» AVAILABLE DATA
>>>>>

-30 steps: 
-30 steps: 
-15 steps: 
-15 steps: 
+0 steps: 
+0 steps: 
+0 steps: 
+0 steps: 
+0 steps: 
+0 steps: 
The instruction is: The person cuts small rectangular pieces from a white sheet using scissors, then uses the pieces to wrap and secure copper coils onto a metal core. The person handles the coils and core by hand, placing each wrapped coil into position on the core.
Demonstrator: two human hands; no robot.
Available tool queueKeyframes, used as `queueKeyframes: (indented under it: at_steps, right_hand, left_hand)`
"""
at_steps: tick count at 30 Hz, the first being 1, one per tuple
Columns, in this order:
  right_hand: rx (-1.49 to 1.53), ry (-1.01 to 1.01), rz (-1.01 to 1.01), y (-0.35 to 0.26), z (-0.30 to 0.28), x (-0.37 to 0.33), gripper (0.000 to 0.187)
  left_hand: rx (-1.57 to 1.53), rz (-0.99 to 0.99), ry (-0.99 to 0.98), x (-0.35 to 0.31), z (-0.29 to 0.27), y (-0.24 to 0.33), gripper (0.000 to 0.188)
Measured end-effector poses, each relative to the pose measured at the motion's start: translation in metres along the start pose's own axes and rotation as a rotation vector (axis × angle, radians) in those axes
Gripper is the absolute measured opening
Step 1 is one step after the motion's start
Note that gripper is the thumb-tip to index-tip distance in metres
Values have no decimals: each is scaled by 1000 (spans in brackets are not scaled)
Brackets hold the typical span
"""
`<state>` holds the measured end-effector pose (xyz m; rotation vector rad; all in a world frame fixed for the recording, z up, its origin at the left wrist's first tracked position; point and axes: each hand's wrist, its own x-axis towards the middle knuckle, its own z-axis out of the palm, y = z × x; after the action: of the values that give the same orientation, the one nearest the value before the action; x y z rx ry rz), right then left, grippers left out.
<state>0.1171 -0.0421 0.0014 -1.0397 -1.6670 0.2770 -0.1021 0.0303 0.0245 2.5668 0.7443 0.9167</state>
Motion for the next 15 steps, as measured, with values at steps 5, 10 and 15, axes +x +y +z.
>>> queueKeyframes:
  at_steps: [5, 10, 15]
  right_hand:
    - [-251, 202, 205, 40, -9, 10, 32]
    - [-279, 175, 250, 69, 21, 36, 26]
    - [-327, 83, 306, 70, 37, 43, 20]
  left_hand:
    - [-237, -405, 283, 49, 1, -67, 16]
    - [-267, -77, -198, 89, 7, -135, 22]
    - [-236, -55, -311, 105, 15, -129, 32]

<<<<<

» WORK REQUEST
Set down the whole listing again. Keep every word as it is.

» EXERCISE ANSWER
-30 steps: 
-30 steps: 
-15 steps: 
-15 steps: 
+0 steps: 
+0 steps: 
+0 steps: 
+0 steps: 
+0 steps: 
+0 steps: 
The instruction is: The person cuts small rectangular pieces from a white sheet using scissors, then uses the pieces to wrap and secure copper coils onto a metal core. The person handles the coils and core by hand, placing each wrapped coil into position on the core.
Demonstrator: two human hands; no robot.
Available tool queueKeyframes, used as `queueKeyframes: (indented under it: at_steps, right_hand, left_hand)`
"""
at_steps: tick count at 30 Hz, the first being 1, one per tuple
Columns, in this order:
  right_hand: rx (-1.49 to 1.53), ry (-1.01 to 1.01), rz (-1.01 to 1.01), y (-0.35 to 0.26), z (-0.30 to 0.28), x (-0.37 to 0.33), gripper (0.000 to 0.187)
  left_hand: rx (-1.57 to 1.53), rz (-0.99 to 0.99), ry (-0.99 to 0.98), x (-0.35 to 0.31), z (-0.29 to 0.27), y (-0.24 to 0.33), gripper (0.000 to 0.188)
Measured end-effector poses, each relative to the pose measured at the motion's start: translation in metres along the start pose's own axes and rotation as a rotation vector (axis × angle, radians) in those axes
Gripper is the absolute measured opening
Step 1 is one step after the motion's start
Note that gripper is the thumb-tip to index-tip distance in metres
Values have no decimals: each is scaled by 1000 (spans in brackets are not scaled)
Brackets hold the typical span
"""
`<state>` holds the measured end-effector pose (xyz m; rotation vector rad; all in a world frame fixed for the recording, z up, its origin at the left wrist's first tracked position; point and axes: each hand's wrist, its own x-axis towards the middle knuckle, its own z-axis out of the palm, y = z × x; after the action: of the values that give the same orientation, the one nearest the value before the action; x y z rx ry rz), right then left, grippers left out.
<state>0.1171 -0.0421 0.0014 -1.0397 -1.6670 0.2770 -0.1021 0.0303 0.0245 2.5668 0.7443 0.9167</state>
Motion for the next 15 steps, as measured, with values at steps 5, 10 and 15, axes +x +y +z.
>>> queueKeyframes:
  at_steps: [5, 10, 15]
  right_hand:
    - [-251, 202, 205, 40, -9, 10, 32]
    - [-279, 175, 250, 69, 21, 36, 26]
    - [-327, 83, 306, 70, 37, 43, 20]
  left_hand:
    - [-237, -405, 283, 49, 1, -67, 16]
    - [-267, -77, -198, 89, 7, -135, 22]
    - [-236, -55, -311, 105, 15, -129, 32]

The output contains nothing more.